§ **Assignment**: Aim for an exact copy of the listing, without any images.

§ **Source material**:

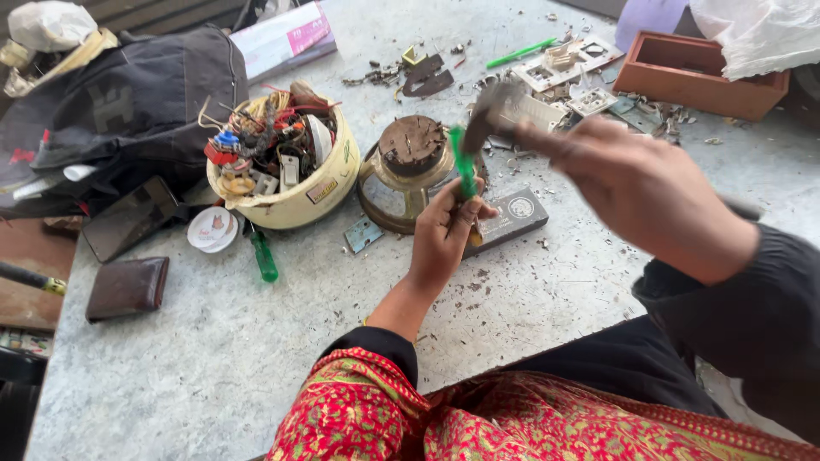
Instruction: The person disassembles a white plastic electrical socket using a hammer and screwdriver. They remove the internal metal contacts and a yellow plastic component, then use a screwdriver to pry and separate the yellow component into smaller pieces on a cluttered workbench.
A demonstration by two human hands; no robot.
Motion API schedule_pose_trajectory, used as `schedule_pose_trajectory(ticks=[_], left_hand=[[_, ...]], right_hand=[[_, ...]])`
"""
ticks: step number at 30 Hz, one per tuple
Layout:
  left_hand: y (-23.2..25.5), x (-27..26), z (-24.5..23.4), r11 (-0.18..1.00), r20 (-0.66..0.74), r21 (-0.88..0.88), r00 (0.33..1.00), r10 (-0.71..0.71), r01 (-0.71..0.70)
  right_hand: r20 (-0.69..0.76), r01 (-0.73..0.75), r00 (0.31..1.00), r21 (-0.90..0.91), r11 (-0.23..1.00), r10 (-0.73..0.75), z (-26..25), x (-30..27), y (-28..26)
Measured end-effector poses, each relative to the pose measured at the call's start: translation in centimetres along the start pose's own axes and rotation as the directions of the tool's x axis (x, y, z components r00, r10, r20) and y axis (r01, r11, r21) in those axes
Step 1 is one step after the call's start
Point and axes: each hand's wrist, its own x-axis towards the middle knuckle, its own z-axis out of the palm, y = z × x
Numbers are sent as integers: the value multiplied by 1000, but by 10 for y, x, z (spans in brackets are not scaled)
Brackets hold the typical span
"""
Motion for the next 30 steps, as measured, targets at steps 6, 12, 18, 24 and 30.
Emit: schedule_pose_trajectory(ticks=[6, 12, 18, 24, 30], left_hand=[[-8, -1, -2, 999, 16, -36, 999, 31, -30], [-4, 0, -5, 999, 35, -49, 999, -14, 15], [5, 4, -10, 929, 33, -288, 972, -234, 234], [5, 8, -8, 948, -2, -211, 970, -242, 236], [5, 8, -11, 925, -9, -245, 953, -302, 290]], right_hand=[[-240, 63, 970, 82, 995, -42, -11, -9, 12], [-219, -85, 968, 177, 980, 124, 3, -14, 38], [211, -447, 887, 164, 880, 411, 62, -25, 40], [251, -501, 858, 222, 836, 447, 98, -34, 59], [77, -255, 965, 83, 963, 249, 109, -29, 57]])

§ **Completed exercise**:
Instruction: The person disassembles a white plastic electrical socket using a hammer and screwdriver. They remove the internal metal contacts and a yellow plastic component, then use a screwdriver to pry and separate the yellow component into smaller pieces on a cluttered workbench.
A demonstration by two human hands; no robot.
Motion API schedule_pose_trajectory, used as `schedule_pose_trajectory(ticks=[_], left_hand=[[_, ...]], right_hand=[[_, ...]])`
"""
ticks: step number at 30 Hz, one per tuple
Layout:
  left_hand: y (-23.2..25.5), x (-27..26), z (-24.5..23.4), r11 (-0.18..1.00), r20 (-0.66..0.74), r21 (-0.88..0.88), r00 (0.33..1.00), r10 (-0.71..0.71), r01 (-0.71..0.70)
  right_hand: r20 (-0.69..0.76), r01 (-0.73..0.75), r00 (0.31..1.00), r21 (-0.90..0.91), r11 (-0.23..1.00), r10 (-0.73..0.75), z (-26..25), x (-30..27), y (-28..26)
Measured end-effector poses, each relative to the pose measured at the call's start: translation in centimetres along the start pose's own axes and rotation as the directions of the tool's x axis (x, y, z components r00, r10, r20) and y axis (r01, r11, r21) in those axes
Step 1 is one step after the call's start
Point and axes: each hand's wrist, its own x-axis towards the middle knuckle, its own z-axis out of the palm, y = z × x
Numbers are sent as integers: the value multiplied by 1000, but by 10 for y, x, z (spans in brackets are not scaled)
Brackets hold the typical span
"""
Motion for the next 30 steps, as measured, targets at steps 6, 12, 18, 24 and 30.
Emit: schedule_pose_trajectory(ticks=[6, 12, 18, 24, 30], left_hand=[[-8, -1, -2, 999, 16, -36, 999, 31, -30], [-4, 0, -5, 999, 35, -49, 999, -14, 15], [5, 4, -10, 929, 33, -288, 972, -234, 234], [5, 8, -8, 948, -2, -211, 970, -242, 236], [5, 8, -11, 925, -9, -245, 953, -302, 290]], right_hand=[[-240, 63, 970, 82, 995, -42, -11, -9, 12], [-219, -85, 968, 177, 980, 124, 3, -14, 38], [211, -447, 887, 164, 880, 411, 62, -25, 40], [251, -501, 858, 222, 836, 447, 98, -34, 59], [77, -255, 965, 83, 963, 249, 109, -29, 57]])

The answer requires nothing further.